#### WHAT YOU WILL DO:
Set down each record below exactly as it stands. Pictures are not part of the copy.

[Saved data entries]
..............................

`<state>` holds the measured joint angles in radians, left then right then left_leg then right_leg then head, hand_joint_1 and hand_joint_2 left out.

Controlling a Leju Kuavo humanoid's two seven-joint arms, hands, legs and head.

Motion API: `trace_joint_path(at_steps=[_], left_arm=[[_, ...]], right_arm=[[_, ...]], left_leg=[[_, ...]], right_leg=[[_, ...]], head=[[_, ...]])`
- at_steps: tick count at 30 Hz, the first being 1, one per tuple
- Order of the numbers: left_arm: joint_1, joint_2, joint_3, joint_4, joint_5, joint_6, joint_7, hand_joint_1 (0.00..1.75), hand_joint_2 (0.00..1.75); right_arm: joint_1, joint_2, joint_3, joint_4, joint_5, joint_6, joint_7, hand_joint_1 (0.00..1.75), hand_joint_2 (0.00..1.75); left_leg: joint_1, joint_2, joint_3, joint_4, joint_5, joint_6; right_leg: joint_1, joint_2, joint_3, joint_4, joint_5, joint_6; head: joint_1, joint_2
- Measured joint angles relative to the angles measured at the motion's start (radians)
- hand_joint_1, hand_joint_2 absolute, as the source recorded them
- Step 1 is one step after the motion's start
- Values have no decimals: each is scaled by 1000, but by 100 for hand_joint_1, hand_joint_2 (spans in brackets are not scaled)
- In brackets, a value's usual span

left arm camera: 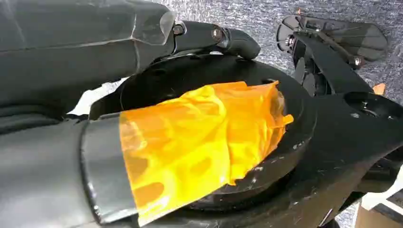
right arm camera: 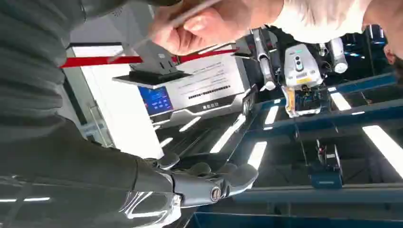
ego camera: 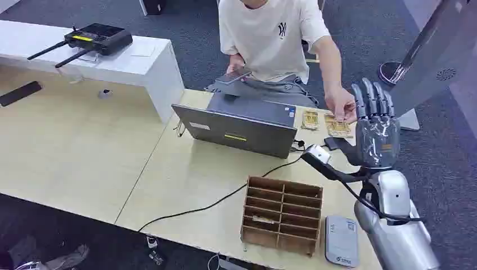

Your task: Pass the card to the sensor for recognition and then transmit it.

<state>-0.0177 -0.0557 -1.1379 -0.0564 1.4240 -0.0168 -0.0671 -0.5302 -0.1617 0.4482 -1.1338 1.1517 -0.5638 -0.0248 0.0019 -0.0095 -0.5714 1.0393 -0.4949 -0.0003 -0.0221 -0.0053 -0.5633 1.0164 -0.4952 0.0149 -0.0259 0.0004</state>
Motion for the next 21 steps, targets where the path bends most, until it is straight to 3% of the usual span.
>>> trace_joint_path(at_steps=[5,6,8,9,16,21], left_arm=[[4,8,0,-20,0,7,1,0,0],[4,9,0,-21,0,8,1,0,0],[6,13,0,-26,0,8,1,0,0],[7,14,0,-29,0,8,1,0,0],[11,22,0,-47,-3,15,1,0,0],[13,26,0,-60,-3,24,0,0,0]], right_arm=[[-22,0,5,42,0,-3,0,2,175],[-24,0,6,48,0,-3,0,21,175],[-26,0,7,57,0,-4,0,131,175],[-26,0,7,61,-1,-5,0,140,175],[-27,0,10,81,-8,-5,0,150,175],[-27,0,15,87,-11,-5,0,175,175]], left_leg=[[0,0,0,0,0,0],[0,0,0,0,0,0],[0,0,0,0,0,0],[0,0,0,0,0,0],[0,0,0,0,0,0],[0,0,0,0,0,0]], right_leg=[[0,0,0,0,0,0],[0,0,0,0,0,0],[0,0,0,0,0,0],[0,0,0,0,0,0],[0,0,0,0,0,0],[0,0,0,0,0,0]], head=[[0,0],[0,0],[0,0],[0,0],[0,0],[0,0]])
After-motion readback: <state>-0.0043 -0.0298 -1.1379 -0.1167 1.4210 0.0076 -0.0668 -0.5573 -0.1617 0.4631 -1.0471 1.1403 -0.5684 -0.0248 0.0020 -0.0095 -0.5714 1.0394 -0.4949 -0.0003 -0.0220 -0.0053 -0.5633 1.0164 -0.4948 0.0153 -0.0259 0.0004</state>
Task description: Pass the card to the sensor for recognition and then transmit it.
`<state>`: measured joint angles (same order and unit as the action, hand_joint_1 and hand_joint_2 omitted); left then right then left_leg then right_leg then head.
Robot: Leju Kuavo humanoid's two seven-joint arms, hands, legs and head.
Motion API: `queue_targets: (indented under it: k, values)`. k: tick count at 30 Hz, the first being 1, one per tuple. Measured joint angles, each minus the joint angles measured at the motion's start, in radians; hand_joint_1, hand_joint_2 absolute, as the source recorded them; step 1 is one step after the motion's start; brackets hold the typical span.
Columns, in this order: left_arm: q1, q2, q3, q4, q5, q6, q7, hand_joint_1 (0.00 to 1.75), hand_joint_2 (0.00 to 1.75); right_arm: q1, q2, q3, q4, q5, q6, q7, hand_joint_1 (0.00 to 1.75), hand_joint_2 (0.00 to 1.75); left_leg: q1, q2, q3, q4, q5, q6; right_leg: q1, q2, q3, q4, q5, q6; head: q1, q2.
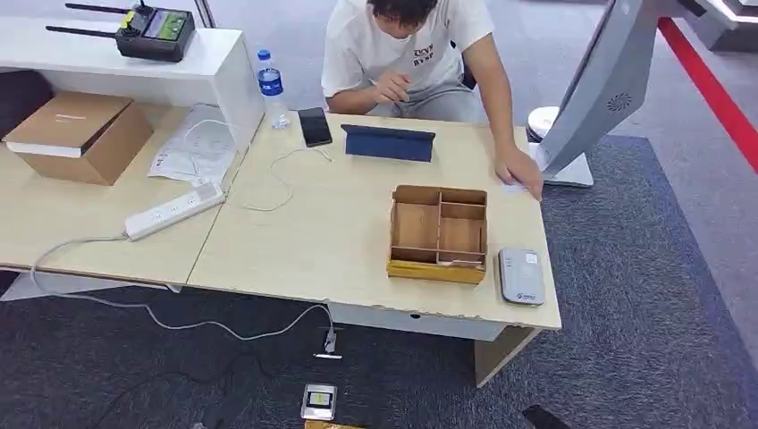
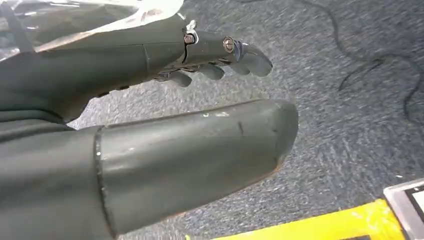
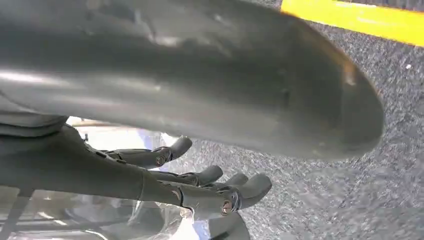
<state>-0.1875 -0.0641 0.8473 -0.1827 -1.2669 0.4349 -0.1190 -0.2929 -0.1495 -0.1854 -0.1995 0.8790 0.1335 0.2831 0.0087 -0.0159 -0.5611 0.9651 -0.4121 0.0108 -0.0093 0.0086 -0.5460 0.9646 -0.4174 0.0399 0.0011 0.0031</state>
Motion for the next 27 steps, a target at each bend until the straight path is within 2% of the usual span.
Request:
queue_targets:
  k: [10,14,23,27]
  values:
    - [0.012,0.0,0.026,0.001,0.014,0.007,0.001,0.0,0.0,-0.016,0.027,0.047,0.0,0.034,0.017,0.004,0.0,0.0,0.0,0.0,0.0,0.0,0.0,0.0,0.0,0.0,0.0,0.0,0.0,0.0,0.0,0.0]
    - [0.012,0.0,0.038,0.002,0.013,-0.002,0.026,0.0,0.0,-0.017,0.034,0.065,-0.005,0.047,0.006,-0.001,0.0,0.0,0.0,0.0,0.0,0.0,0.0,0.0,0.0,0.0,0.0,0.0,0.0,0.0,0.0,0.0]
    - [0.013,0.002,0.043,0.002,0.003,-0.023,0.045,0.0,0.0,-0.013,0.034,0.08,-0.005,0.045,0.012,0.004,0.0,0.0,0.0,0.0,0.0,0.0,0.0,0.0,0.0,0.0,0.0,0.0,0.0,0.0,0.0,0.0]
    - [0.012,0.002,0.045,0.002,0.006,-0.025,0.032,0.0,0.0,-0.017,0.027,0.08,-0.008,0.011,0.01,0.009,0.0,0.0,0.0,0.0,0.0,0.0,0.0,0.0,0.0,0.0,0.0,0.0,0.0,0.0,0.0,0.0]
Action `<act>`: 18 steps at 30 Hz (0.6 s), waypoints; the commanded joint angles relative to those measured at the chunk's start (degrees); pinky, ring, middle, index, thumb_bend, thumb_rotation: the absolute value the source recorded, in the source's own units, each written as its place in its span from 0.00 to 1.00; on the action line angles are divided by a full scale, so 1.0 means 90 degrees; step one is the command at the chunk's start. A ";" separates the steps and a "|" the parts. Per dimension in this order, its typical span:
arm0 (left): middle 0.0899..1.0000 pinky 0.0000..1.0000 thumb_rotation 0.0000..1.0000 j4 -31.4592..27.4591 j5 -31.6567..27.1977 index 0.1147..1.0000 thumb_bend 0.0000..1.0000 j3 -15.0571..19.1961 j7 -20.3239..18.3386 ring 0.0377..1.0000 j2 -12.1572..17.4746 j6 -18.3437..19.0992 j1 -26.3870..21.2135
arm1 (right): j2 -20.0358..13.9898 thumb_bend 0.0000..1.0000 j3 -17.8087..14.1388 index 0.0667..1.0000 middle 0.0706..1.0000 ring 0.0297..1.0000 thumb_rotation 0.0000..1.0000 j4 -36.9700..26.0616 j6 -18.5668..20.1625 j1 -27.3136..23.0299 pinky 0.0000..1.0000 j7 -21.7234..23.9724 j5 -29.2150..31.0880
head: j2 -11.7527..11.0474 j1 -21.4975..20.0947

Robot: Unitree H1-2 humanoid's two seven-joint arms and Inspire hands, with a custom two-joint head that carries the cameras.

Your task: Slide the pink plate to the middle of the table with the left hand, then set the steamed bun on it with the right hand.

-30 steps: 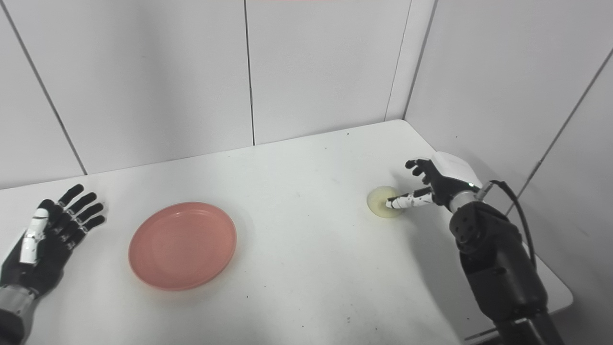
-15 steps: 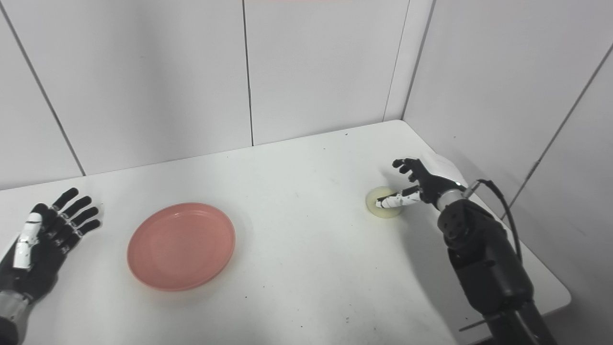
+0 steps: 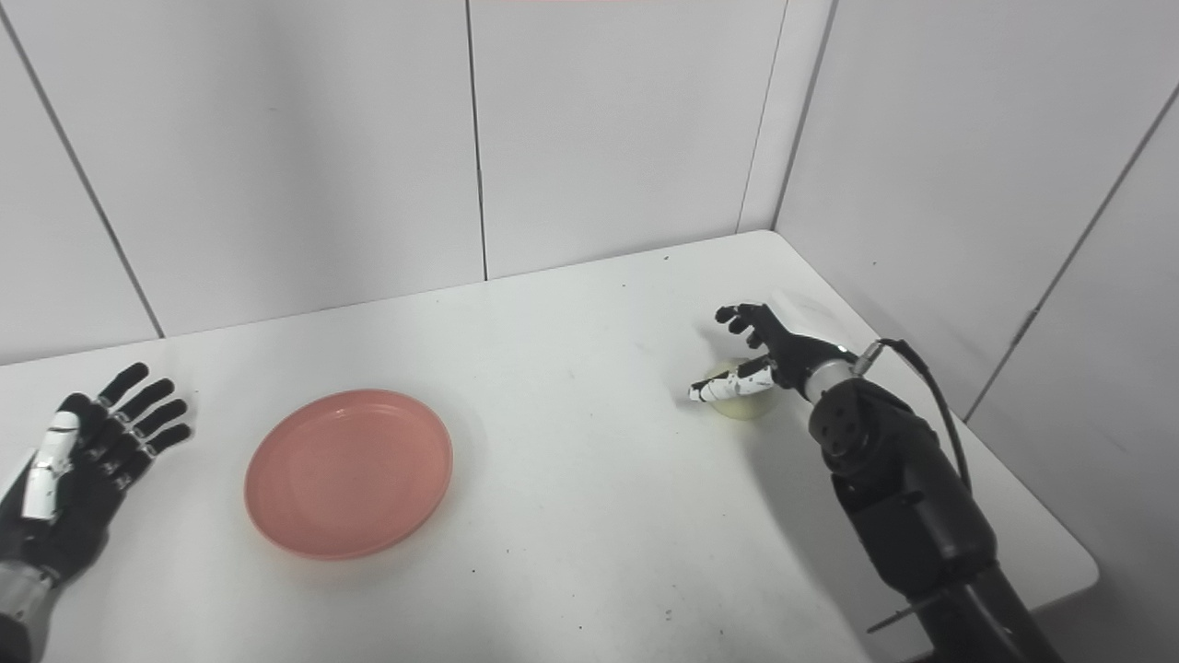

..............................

#### ANSWER SPACE:
`<state>` holds the measured joint angles in radians, left then right then left_leg then right_leg then head, hand_joint_1 and hand_joint_2 left out.

Controlling a Leju Kuavo humanoid's two seven-joint arms, hands, legs and head.

Motion API: `trace_joint_path(at_steps=[_], left_arm=[[_, ...]], right_arm=[[_, ...]], left_leg=[[_, ...]], right_leg=[[_, ...]], head=[[_, ...]])`
- at_steps: tick count at 30 Hz, the first being 1, one per tuple
- Order of the numbers: left_arm: joint_1, joint_2, joint_3, joint_4, joint_5, joint_6, joint_7, hand_joint_1 (0.00..1.75), hand_joint_2 (0.00..1.75); right_arm: joint_1, joint_2, joint_3, joint_4, joint_5, joint_6, joint_7, hand_joint_1 (0.00..1.75), hand_joint_2 (0.00..1.75); left_leg: joint_1, joint_2, joint_3, joint_4, joint_5, joint_6; right_leg: joint_1, joint_2, joint_3, joint_4, joint_5, joint_6; head: joint_1, joint_2
- Measured joint angles relative to the angles measured at the motion's start (radians)
- hand_joint_1, hand_joint_2 absolute, as the source recorded them
- Step 1 is one step after the motion's start
- Values have no decimals: each is scaled by 1000, but by 100 for hand_joint_1, hand_joint_2 (spans in brackets are not scaled)
- In brackets, a value's usual span

left arm camera: 
right arm camera: 
ego camera: 

Your task: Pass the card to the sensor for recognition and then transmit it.

<state>-0.0177 -0.0557 -1.1379 -0.0564 1.4240 -0.0168 -0.0671 -0.5302 -0.1617 0.4482 -1.1338 1.1517 -0.5638 -0.0248 0.0019 -0.0095 -0.5714 1.0393 -0.4949 -0.0003 -0.0221 -0.0053 -0.5633 1.0164 -0.4952 0.0149 -0.0259 0.0004</state>
Motion for the next 21 steps, targets where the path bends most, until it is straight to 3% of the usual span.
>>> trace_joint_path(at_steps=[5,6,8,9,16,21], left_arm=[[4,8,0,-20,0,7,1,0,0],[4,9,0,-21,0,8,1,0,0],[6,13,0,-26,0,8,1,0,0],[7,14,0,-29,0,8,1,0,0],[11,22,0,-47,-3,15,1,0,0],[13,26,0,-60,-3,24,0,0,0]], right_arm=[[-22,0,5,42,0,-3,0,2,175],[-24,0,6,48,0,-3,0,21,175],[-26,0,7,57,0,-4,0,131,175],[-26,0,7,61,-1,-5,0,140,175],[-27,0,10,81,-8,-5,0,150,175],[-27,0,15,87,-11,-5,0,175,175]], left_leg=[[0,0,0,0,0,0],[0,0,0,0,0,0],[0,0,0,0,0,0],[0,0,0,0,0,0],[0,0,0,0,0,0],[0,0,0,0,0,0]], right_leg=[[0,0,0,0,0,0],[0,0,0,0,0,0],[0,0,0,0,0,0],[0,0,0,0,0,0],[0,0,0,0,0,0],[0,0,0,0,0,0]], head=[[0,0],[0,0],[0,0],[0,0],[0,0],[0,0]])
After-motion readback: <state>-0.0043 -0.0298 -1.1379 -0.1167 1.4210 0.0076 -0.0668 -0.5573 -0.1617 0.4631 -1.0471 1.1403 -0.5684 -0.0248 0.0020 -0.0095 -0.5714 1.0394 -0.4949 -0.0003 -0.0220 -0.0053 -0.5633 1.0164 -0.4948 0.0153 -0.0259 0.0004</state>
Task description: Pass the card to the sensor for recognition and then transmit it.
`<state>`: measured joint angles (same order and unit as the action, hand_joint_1 and hand_joint_2 omitted); left then right then left_leg then right_leg then head.
Robot: Leju Kuavo humanoid's two seven-joint arms, hands, legs and head.
Motion API: `queue_targets: (indented under it: k, values)`. k: tick count at 30 Hz, the first being 1, one per tuple. Measured joint angles, each minus the joint angles measured at the motion's start, in radians; hand_joint_1, hand_joint_2 absolute, as the source recorded them; step 1 is one step after the motion's start; brackets hold the typical span.
Columns, in this order: left_arm: q1, q2, q3, q4, q5, q6, q7, hand_joint_1 (0.00 to 1.75), hand_joint_2 (0.00 to 1.75); right_arm: q1, q2, q3, q4, q5, q6, q7, hand_joint_1 (0.00 to 1.75), hand_joint_2 (0.00 to 1.75); left_leg: q1, q2, q3, q4, q5, q6; right_leg: q1, q2, q3, q4, q5, q6; head: q1, q2.
<state>-0.1875 -0.0641 0.8473 -0.1827 -1.2669 0.4349 -0.1190 -0.2929 -0.1495 -0.1854 -0.1995 0.8790 0.1335 0.2831 0.0087 -0.0159 -0.5611 0.9651 -0.4121 0.0108 -0.0093 0.0086 -0.5460 0.9646 -0.4174 0.0399 0.0011 0.0031</state>
Motion for the next 27 steps, a target at each bend until the straight path is within 2% of the usual span.
Request:
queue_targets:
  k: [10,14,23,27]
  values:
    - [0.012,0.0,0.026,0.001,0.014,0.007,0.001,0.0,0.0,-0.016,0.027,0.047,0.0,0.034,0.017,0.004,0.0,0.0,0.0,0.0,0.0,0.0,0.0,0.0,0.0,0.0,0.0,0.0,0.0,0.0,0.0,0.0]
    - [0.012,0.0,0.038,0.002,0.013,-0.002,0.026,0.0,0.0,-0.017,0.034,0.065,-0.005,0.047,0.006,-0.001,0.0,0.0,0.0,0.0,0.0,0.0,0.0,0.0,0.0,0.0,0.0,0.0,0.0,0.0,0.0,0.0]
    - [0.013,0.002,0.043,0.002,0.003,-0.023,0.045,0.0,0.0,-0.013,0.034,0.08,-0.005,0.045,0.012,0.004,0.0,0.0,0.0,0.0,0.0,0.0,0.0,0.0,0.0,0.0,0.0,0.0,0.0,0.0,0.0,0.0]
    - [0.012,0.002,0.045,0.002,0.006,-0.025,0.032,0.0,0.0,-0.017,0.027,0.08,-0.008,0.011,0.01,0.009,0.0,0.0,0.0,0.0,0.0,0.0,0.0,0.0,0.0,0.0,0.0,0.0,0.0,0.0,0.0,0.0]
Action `<act>`: 18 steps at 30 Hz (0.6 s), waypoints; the commanded joint angles relative to those measured at the chunk's start (degrees); pinky, ring, middle, index, thumb_bend, thumb_rotation: the absolute value the source recorded, in the source's own units, each written as its place in its span from 0.00 to 1.00; on the action line angles are divided by a full scale, so 1.0 means 90 degrees; step one is the command at the chunk's start. A ";" separates the steps and a "|" the parts. Per dimension in this order, its typical span:
arm0 (left): middle 0.0899..1.0000 pinky 0.0000..1.0000 thumb_rotation 0.0000..1.0000 j4 -31.4592..27.4591 j5 -31.6567..27.1977 index 0.1147..1.0000 thumb_bend 0.0000..1.0000 j3 -15.0571..19.1961 j7 -20.3239..18.3386 ring 0.0377..1.0000 j2 -12.1572..17.4746 j6 -18.3437..19.0992 j1 -26.3870..21.2135
arm1 (right): j2 -20.0358..13.9898 thumb_bend 0.0000..1.0000 j3 -17.8087..14.1388 index 0.0667..1.0000 middle 0.0706..1.0000 ring 0.0297..1.0000 thumb_rotation 0.0000..1.0000 j4 -36.9700..26.0616 j6 -18.5668..20.1625 j1 -27.3136..23.0299 pinky 0.0000..1.0000 j7 -21.7234..23.9724 j5 -29.2150..31.0880
head: j2 -11.7527..11.0474 j1 -21.4975..20.0947

Robot: Unitree H1-2 humanoid's two seven-joint arms and Inspire hands, with a custom two-joint head that carries the cameras.

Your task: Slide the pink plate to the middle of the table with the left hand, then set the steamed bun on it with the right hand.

-30 steps: 
-15 steps: 
+0 steps: 

That concludes the answer to the exercise.